_TRY IT_
Exact retyping of the data: please keep every word and drop each picture.

_DATA SECTION_
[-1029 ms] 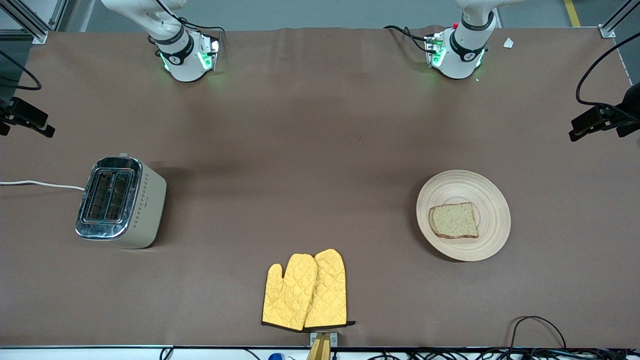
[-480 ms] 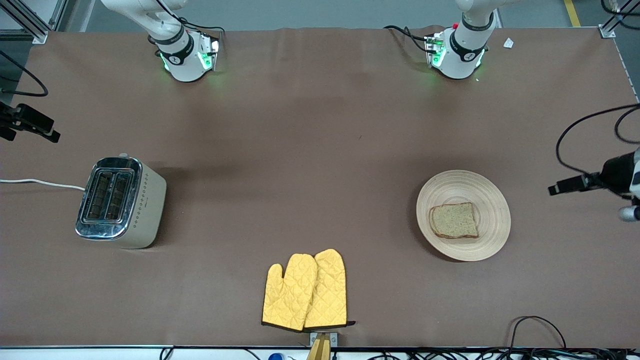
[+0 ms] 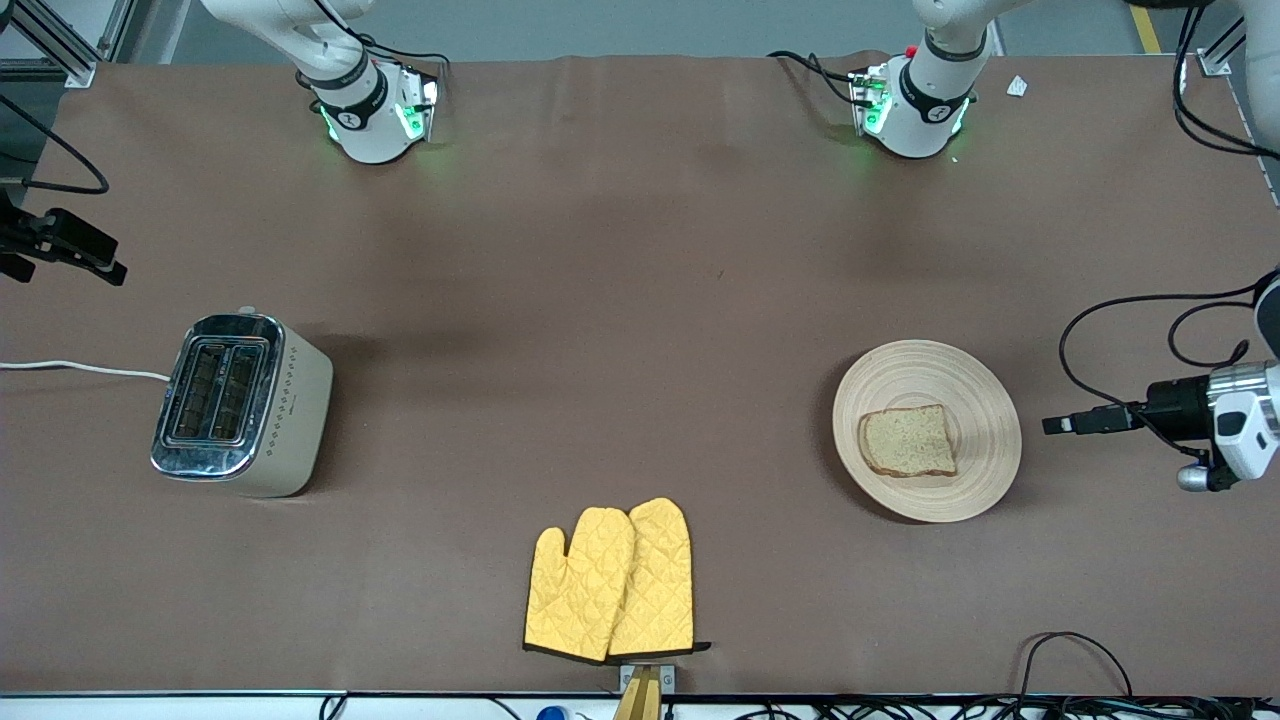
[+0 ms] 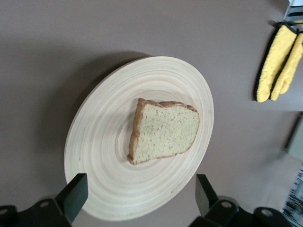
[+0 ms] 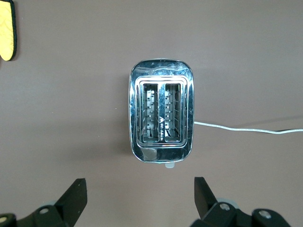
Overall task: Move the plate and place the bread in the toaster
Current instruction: 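Reach the left gripper to the wooden plate's rim and grip it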
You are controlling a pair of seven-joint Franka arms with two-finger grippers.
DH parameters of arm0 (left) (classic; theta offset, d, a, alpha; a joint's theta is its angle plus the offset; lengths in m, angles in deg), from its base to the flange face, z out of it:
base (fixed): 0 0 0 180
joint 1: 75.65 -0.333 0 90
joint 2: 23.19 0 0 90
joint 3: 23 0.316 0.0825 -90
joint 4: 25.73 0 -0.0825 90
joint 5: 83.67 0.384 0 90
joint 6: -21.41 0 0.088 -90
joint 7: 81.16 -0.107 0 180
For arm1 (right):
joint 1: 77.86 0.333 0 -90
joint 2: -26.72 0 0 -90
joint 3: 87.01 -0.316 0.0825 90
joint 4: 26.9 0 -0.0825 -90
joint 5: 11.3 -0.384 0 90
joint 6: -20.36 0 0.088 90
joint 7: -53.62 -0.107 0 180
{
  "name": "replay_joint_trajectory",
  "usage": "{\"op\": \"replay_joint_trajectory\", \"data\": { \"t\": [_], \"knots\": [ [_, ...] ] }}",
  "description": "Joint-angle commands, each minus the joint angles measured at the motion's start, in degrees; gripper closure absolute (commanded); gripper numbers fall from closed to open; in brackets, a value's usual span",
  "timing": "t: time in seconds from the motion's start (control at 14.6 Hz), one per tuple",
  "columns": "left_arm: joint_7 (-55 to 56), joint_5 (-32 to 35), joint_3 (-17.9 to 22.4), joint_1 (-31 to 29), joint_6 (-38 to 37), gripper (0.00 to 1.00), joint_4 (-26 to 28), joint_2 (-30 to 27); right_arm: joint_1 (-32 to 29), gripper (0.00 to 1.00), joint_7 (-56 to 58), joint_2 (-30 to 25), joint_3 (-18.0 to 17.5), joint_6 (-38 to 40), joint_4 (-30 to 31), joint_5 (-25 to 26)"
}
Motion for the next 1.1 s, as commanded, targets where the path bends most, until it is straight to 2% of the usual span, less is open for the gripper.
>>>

_ANSWER FOR THIS EXERCISE_
[-1029 ms] 
[-480 ms] 
[+0 ms] 
[+0 ms] 
[+0 ms] 
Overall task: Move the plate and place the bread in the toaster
Current instruction: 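Reach the left gripper to the wooden plate's rim and grip it
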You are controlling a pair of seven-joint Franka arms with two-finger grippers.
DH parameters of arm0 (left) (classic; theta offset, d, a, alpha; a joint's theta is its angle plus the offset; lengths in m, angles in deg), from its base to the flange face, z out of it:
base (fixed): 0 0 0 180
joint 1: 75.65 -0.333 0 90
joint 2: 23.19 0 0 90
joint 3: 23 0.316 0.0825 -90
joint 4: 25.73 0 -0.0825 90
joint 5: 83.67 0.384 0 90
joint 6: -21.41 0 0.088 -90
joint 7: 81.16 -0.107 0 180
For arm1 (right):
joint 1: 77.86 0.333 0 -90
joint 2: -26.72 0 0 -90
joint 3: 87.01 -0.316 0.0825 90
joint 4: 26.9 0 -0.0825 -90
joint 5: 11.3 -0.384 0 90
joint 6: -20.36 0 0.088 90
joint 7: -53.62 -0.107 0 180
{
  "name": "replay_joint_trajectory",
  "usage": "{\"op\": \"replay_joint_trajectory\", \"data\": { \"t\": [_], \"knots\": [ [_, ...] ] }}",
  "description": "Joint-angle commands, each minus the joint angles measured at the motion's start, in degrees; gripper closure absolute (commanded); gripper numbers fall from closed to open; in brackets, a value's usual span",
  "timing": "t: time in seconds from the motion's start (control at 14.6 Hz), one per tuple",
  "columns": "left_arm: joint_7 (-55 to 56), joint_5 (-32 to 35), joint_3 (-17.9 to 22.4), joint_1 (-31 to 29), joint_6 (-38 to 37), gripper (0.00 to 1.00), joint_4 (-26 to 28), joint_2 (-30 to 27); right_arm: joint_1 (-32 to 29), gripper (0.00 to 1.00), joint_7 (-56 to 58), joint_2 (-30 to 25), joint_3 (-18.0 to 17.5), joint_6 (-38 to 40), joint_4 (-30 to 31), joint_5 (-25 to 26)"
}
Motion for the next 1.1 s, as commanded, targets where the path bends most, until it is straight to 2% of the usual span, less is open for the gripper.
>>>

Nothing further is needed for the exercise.